Ah, hadn't heard about that service! I don't think any publishers/databases are likely to use it on their journal article pages so I'm probably safe. But it does have a 'lovely' example of all the annoying punctuation a DOI can legally contain...
Deborah
-----Original Message-----
From: Code for Libraries [mailto:[log in to unmask]] On Behalf Of Joe Hourcle
Sent: Wednesday, 22 May 2013 2:03 p.m.
To: [log in to unmask]
Subject: Re: [CODE4LIB] DOI scraping
On May 21, 2013, at 9:40 PM, Fitchett, Deborah wrote:
> Joe and Owen--
>
> Thanks for the ideas!
>
> It's a bit of the opposite goal to LibX, in that rather than having a title/DOI/whatever from some random site and wanting to get to the full-text article, I'm looking at the use case of academics who are already viewing the full-text article and want a link that they can share with students. Even aside from the proxy prefix, the url in their browser may include (or consist entirely of) session gunk.
>
> I'll try a regexp and see how far that gets me. I'm a bit trepidatious about the way the DOI standard allows just about any character imaginable, but at least there's the 10. prefix. Am also considering that if DOIs also appear in the article's bibliography I'll need to make sure the javascript can distinguish between them and the DOI for the article itself; but a lot of this might be 'cross that bridge if I come to it' stuff.
Crap.
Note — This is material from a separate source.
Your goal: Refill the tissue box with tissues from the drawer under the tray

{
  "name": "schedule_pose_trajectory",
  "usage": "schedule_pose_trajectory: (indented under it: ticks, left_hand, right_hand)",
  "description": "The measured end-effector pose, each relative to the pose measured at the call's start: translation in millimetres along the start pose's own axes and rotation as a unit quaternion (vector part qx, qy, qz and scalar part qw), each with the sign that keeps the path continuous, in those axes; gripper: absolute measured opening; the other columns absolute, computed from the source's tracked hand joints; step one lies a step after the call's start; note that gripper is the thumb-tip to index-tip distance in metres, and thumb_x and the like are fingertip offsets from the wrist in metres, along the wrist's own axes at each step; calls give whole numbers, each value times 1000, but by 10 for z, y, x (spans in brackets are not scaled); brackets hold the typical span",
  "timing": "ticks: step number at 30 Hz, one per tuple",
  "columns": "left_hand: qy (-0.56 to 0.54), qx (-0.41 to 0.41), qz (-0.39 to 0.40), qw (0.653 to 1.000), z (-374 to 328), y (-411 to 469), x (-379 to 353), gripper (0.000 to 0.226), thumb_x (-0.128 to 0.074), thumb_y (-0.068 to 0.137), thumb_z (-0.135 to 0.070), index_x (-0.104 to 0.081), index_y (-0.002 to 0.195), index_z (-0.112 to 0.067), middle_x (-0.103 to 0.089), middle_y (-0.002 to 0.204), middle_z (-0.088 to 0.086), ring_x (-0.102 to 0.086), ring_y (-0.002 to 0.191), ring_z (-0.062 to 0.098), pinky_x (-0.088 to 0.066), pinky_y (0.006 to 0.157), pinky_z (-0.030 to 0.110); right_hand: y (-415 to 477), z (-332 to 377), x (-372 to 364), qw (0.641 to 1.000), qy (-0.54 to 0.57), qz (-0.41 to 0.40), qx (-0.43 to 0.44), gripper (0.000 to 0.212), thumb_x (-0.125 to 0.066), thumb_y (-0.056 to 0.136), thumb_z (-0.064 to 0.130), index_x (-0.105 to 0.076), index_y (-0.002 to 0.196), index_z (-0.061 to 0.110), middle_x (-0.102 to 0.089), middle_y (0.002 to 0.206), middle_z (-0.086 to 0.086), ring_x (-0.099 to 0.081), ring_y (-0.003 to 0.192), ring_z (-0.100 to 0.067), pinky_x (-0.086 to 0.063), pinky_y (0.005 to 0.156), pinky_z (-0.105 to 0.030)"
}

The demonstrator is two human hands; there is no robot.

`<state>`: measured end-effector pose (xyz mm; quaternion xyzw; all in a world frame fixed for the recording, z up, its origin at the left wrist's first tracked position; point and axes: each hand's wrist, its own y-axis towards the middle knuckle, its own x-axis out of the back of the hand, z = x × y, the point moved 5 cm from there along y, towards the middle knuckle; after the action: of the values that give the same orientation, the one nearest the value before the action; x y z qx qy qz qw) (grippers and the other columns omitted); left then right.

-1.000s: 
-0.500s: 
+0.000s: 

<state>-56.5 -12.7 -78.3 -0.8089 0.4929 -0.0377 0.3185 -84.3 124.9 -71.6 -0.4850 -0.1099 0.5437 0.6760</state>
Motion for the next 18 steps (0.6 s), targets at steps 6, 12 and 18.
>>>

I just remembered :
http://shortdoi.org/
... I don't know if any publishers are actually using them, or if they're just for people to use on twitter & other social media.
The real problem with them is that they don't have the '10.' string in them.
You can probably get away with just tracking the resolving form of them:
http://doi[.]org/(\w+)
And ignore the
10/(\w+)
form.
-Joe
________________________________
P Please consider the environment before you print this email.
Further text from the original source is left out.